SECTION 3. MANAGEMENT. Subject to the supervision of the Board of Directors of the Fund, the Investment Manager will provide for the management of the Fund including (i) the provision of a continuous investment program for the Fund, including investment research and management with respect to all securities, investments, cash and cash equivalents in the Fund, (ii) the determination from time to time of what securities and other investments will be purchased, retained, or sold for the Fund, and (iii) the placement from time to time of orders for all purchases and sales made for the Fund. The Investment Manager will provide the services rendered by it hereunder in accordance with the Fund’s investment objectives, restrictions and policies as stated in Schedule A, attached hereto (capitalized terms used in Schedule A but not otherwise defined therein shall have the meaning set forth in the Fund’s prospectus), provided that the Investment Manager has notice or knowledge of any changes by the Fund’s Board of Directors to such investment objectives, restrictions or policies. The Investment Manager further agrees that it will render to the Board of Directors such periodic and special reports regarding the performance of its duties under this Agreement as the Board may reasonably request. The Investment Manager agrees to provide to the Fund (or its agents and service providers) prompt and accurate data with respect to the Fund’s transactions and, where not otherwise available, the daily valuation of securities in the Fund.
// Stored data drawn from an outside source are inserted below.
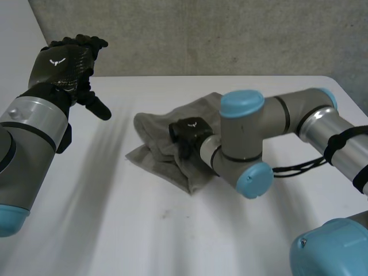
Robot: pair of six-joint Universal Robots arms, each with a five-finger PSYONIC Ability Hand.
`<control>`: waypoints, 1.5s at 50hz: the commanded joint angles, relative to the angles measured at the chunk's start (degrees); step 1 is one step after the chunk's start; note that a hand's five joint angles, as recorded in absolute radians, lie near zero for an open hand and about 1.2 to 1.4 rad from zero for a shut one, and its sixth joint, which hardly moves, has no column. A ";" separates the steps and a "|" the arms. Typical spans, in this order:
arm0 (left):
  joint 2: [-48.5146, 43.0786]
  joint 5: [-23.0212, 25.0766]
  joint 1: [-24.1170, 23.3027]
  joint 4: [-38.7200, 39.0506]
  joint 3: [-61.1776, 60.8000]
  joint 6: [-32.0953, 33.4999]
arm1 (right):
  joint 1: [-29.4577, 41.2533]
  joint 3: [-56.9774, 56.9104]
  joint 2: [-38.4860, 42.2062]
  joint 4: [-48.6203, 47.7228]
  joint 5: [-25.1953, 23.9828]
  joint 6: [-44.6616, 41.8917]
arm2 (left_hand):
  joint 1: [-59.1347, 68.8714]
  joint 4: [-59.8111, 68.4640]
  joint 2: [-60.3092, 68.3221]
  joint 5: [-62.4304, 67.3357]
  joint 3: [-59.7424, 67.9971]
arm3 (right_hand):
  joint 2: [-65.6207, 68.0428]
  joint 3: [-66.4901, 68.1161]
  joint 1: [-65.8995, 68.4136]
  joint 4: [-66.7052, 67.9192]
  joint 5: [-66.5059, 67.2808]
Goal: Fold the towel.
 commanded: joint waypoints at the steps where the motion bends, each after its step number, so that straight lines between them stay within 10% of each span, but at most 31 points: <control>1: 0.18 0.00 0.35 0.00 0.09 0.10 | -0.28 -5.29 -10.22 4.64 -2.38 0.02 | 0.50 0.56 0.51 -1.59 0.53 | 8.73 10.59 8.36 8.38 8.25; 9: 1.41 1.58 1.41 0.00 1.50 0.18 | -0.45 15.10 -27.62 8.68 -13.54 -4.90 | 0.50 0.56 0.51 -1.59 0.53 | 8.73 10.59 8.36 8.38 8.25; 15: 2.21 8.42 5.97 -0.17 1.24 -0.43 | 0.60 40.06 -33.51 16.32 -20.39 -28.72 | 1.84 1.90 1.85 -0.25 1.87 | 8.73 10.59 8.36 8.38 8.25; 17: 2.12 10.19 6.51 -0.17 0.97 -0.69 | 0.69 44.72 -34.30 17.12 -19.43 -36.02 | 2.69 2.74 2.69 0.59 2.72 | 0.55 2.41 0.18 0.20 0.06; 19: 1.33 13.43 6.33 -0.35 0.88 -1.13 | -0.01 49.80 -36.75 12.84 -16.72 -41.46 | 3.69 3.75 3.70 1.60 3.72 | -61.27 -59.41 -61.64 -61.62 -61.75; 33: -12.36 19.59 -1.04 -3.06 7.37 -0.52 | -18.89 64.31 -54.24 -13.28 -15.74 -3.79 | 11.92 11.97 11.92 9.83 11.95 | -61.27 -59.41 -61.64 -61.62 -61.75; 58: -41.39 24.96 -9.14 -24.25 30.41 10.20 | -25.06 60.80 -33.42 -14.35 -11.87 1.51 | 31.96 32.01 31.96 29.86 31.98 | -61.27 -59.41 -61.64 -61.62 -61.75; 67: -42.45 19.96 -9.14 -26.01 32.25 15.83 | -24.10 50.89 -27.71 -14.79 -11.34 4.50 | 70.46 70.51 70.46 68.36 70.48 | 8.58 10.45 8.21 8.24 8.10; 75: -32.27 16.26 -9.22 -24.35 42.43 9.70 | -21.46 35.35 -37.18 -15.57 -11.51 11.69 | 70.46 70.51 70.46 68.36 70.48 | 8.73 10.59 8.36 8.38 8.25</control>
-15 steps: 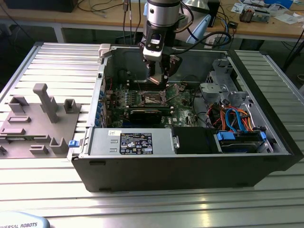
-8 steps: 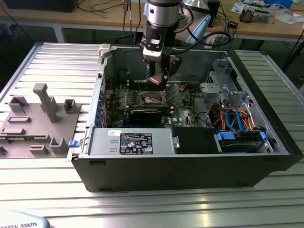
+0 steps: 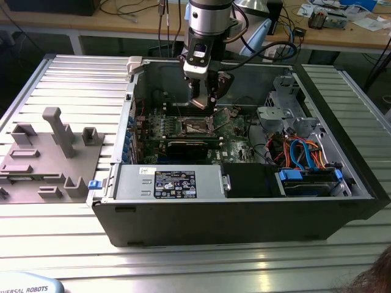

SECTION 4. BROKERAGE. Subject to the Investment Manager’s obligation to obtain best price and execution, the Investment Manager shall have full discretion to select brokers or dealers to effect the purchase and sale of securities. When the Investment Manager places orders for the purchase or sale of securities for the Fund, in selecting brokers or dealers to execute such orders, the Investment Manager is expressly authorized to consider the fact that a broker or dealer has furnished statistical, research or other information or services for the benefit of the Fund and, potentially, the Investment Manager’s other clients, directly or indirectly. Without limiting the generality of the foregoing, the Investment Manager is authorized to cause the Fund to pay brokerage commissions which may be in excess of the lowest rates available to brokers who execute transactions for the Fund or who otherwise provide brokerage and research services utilized by the Investment Manager, provided that the Investment Manager determines in good faith that the amount of each such commission paid to a broker is reasonable in relation to the value of the brokerage and research services provided by such broker viewed in terms of either the particular transaction to which the commission relates or the Investment Manager’s overall responsibilities with respect to accounts as to which the Investment Manager exercises investment discretion. The Investment Manager may aggregate securities orders so long as the Investment Manager adheres to a policy of allocating investment opportunities to each Fund over a period of time on a fair and equitable basis relative to other clients. In no instance will a Fund’s securities be purchased from or sold to the Trust’s principal underwriter, the Investment Manager, or any affiliated person thereof, except to the extent permitted by The Securities and Exchange Commission (“SEC”) exemptive order or by applicable law.
SECTION 5. DELEGATION OF INVESTMENT ADVISER’S OBLIGATIONS AND SERVICES. With respect to the Fund, the Investment Manager may enter into one or more contracts (a “Sub-Advisory Agreement”) with a sub-adviser in which the Investment Manager delegates to such sub-adviser any or all of its obligations or services specified in
Sections 3 and 4 of this Agreement, provided that each Sub-Advisory Agreement imposes on the sub-adviser bound thereby all the duties and conditions the Investment Manager is subject to under this Agreement, and further provided that each Sub-Advisory Agreement meets all requirements of applicable securities laws.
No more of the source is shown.